Each monitored beach has geographical, biological and physical differences, as well as different lengths and widths. HMB is 700 m long and 18 m wide at the widest part and 5 m wide at the narrowest part. The beachfront contains approximately 80% human development, such as condo buildings and rental houses. AB is approximately 1200 m long; however, only 900 m serves as a nesting area due to sea turtle preference. Approximately 90% of the beachfront is occupied by hotels and restaurants. The width varies from 5 to 20 m. PT is 500 m long, with 60% human occupancy by one low-density hotel, one beach club and houses. Due to these structures, the minimum width is 2 m at some sites and 10 m at the widest part. SA has the smallest nesting area, at approximately 400 m long; however, the total length of the beach is 700 m. Due to the beach’s shape, the central area is 20 m wide and has the highest density, and the ends are only 2 m wide. This beach has the least human disturbance, hosting only private houses39.
Statistical analysis
The statistical analysis was performed with PASW Statistics 18, from SPSS an IBM company, and Microsoft Office Excel 2007 software. Significance was estimated at the 95% confidence level. Variables such as IP, clutch size, HS and ES were compared using t-tests and one-way ANOVA and Games-Howell, Tukey’s or Scheffe’s post hoc tests when statistically significant differences were detected (p < 0.05). For all the variables, the overall data were estimated, and then averages for each nesting season (which in this case coincided with the annual data) were determined; the annual values were used for ANOVAs.

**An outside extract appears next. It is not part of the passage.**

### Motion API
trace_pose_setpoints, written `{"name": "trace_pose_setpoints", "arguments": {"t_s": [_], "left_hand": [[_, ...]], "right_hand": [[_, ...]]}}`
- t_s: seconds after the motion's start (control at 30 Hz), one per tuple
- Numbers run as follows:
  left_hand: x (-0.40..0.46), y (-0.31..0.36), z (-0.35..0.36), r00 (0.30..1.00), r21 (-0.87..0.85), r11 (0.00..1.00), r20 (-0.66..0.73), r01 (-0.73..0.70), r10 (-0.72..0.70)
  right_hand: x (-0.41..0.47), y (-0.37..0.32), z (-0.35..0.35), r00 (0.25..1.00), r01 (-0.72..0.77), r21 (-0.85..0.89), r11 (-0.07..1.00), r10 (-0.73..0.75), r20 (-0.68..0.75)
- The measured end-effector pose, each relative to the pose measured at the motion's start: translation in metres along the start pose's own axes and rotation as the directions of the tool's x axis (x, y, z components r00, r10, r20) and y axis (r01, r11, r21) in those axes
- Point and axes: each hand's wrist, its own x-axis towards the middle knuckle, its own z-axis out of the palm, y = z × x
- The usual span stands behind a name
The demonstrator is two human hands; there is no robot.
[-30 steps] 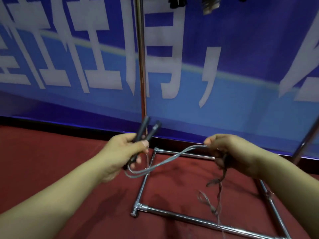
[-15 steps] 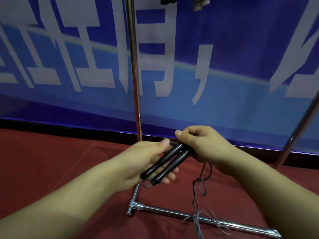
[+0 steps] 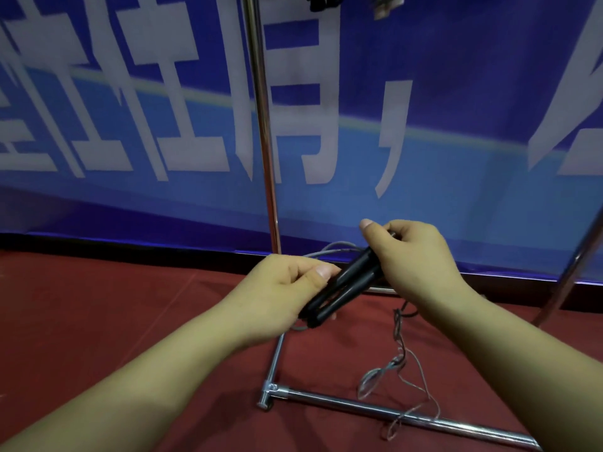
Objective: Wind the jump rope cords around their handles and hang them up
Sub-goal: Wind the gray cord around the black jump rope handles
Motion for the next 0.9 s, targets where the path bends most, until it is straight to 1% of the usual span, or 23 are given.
{"name": "trace_pose_setpoints", "arguments": {"t_s": [0.1, 0.13, 0.17, 0.23, 0.27, 0.33, 0.43, 0.47, 0.53, 0.57, 0.63, 0.7, 0.8, 0.87, 0.9], "left_hand": [[0.0, -0.001, 0.002, 0.997, 0.079, 0.996, 0.063, 0.035, -0.04], [0.0, -0.001, 0.003, 0.993, 0.076, 0.995, 0.094, 0.063, -0.07], [0.0, -0.002, 0.004, 0.985, 0.045, 0.994, 0.137, 0.098, -0.103], [0.0, -0.003, 0.007, 0.965, -0.094, 0.98, 0.214, 0.174, -0.15], [-0.001, -0.003, 0.008, 0.96, -0.161, 0.967, 0.233, 0.195, -0.155], [-0.001, -0.002, 0.01, 0.964, -0.215, 0.959, 0.229, 0.188, -0.137], [0.0, 0.0, 0.013, 0.979, -0.159, 0.979, 0.183, 0.124, -0.094], [0.001, -0.002, 0.014, 0.981, -0.136, 0.984, 0.171, 0.112, -0.088], [0.003, -0.006, 0.013, 0.984, -0.074, 0.991, 0.143, 0.113, -0.101], [0.004, -0.01, 0.012, 0.986, -0.036, 0.992, 0.12, 0.121, -0.116], [0.007, -0.019, 0.007, 0.99, -0.005, 0.99, 0.042, 0.139, -0.138], [0.01, -0.029, -0.003, 0.986, -0.051, 0.989, -0.088, 0.14, -0.144], [0.011, -0.044, -0.024, 0.95, -0.116, 0.99, -0.289, 0.086, -0.116], [0.009, -0.055, -0.036, 0.931, -0.075, 0.995, -0.356, 0.062, -0.085], [0.007, -0.061, -0.041, 0.926, -0.019, 0.997, -0.371, 0.068, -0.07]], "right_hand": [[-0.004, -0.002, 0.002, 0.999, 0.019, 0.05, 0.999, -0.017, -0.032], [-0.005, -0.003, 0.002, 0.999, 0.027, 0.061, 0.998, -0.024, -0.04], [-0.006, -0.004, 0.003, 0.998, 0.031, 0.067, 0.997, -0.028, -0.048], [-0.009, -0.005, 0.005, 0.998, 0.027, 0.077, 0.997, -0.022, -0.061], [-0.01, -0.004, 0.006, 0.998, 0.022, 0.089, 0.996, -0.016, -0.067], [-0.012, -0.004, 0.007, 0.997, 0.012, 0.105, 0.994, -0.004, -0.074], [-0.012, -0.003, 0.007, 0.997, 0.019, 0.086, 0.996, -0.012, -0.076], [-0.012, -0.001, 0.007, 0.998, 0.017, 0.073, 0.997, -0.013, -0.056], [-0.01, 0.004, 0.007, 0.998, -0.024, 0.063, 0.998, 0.021, 0.051], [-0.008, 0.007, 0.007, 0.99, -0.074, 0.078, 0.994, 0.064, 0.123], [-0.002, 0.014, 0.003, 0.955, -0.202, 0.097, 0.975, 0.174, 0.238], [0.005, 0.022, -0.008, 0.924, -0.266, 0.047, 0.963, 0.241, 0.298], [0.008, 0.039, -0.03, 0.88, -0.225, -0.057, 0.973, 0.228, 0.417], [0.005, 0.045, -0.04, 0.811, -0.184, -0.11, 0.977, 0.214, 0.545], [0.002, 0.045, -0.041, 0.767, -0.165, -0.136, 0.977, 0.214, 0.605]]}}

To determine the inter-nesting period, the remigration interval tag numbers of the females that emerged were used. The inter-nesting interval was considered the number of days between a successful nesting event and the first subsequent attempt by the same female in a particular nesting season; the remigration interval was considered the period between the observations of a female in different but subsequent nesting seasons20. The analysis was complex due to the number of tags and records. Therefore, an automation process in Microsoft Office Excel 2007 was required to run the data and generate the two variables. The automation formulas consisted of identifying the unique tag numbers in the overall sample (all years), the number of times a unique tag was repeated, and the date of each repetition; building a matrix for the tags; and finally calculating the difference (number of days) between the dates.
Ethical approval and informed consent
Fieldwork in Akumal, Mexico, was conducted by the staff from the non-governmental organization Centro Ecológico de Akumal (CEA) in accordance with the guidelines and permits (non-extractive use of sea turtle permits, with the following references SGPA/DGVS/04368/17, SGPA/DGVS/006855/18) provided by SEMARNAT, Secretaria de Medio Ambiente y Recursos Naturales, and through the Dirección General de Vida Silvestre (DGVS). All methods were carried out according to Mexican regulations (vide NOM-059-SEMARNAT-201033, NOM-162-SEMARNAT-201234) imposed by CEA and SEMARNAT. All experimental protocols were approved by CEA and SEMARNAT.
References
Dow, W., Eckert, K., Palmer, M. & Kramer, P. An Atlas of Sea Turtle Nesting Habitat for the Wider Caribbean Region. The Wider Caribbean Sea Turtle Conservation Network and The Nature Conservancy. WIDECAST Technical Report No. 6. Beaufort. North Carolina. 267 p. plus electronic Appendices (2007).
Spalding, M. D. et al. Marine Ecoregions of the World: A Bioregionalization of Coastal and Shelf Areas. BioScience 57(7), 573–583, https://doi.org/10.1641/B570707 (2007).
Wallace, B. P. et al. Regional Management Units for Marine Turtles: A Novel Framework for Prioritizing Conservation and Research across Multiple Scales. PLoS One 5, e15465, https://doi.org/10.1371/journal.pone.0015465 (2010).
Anastácio, R., Gonzalez, J. M., Kathy, S. & Pereira, M. J. Software for Field Survey of Nesting Marine Turtles. Scientific Reports 7, 10796, https://doi.org/10.1038/s41598-017-11245-6 (2017).
Gil, M. A., Renfro, B., Figueroa-Zavala, B., Penié, I. & Dunton, K. H. Rapid tourism growth and declining coral reefs in Akumal. Mexico. Mar Biol. 162(11), 2225–2233, https://doi.org/10.1007/s00227-015-2748-z (2015).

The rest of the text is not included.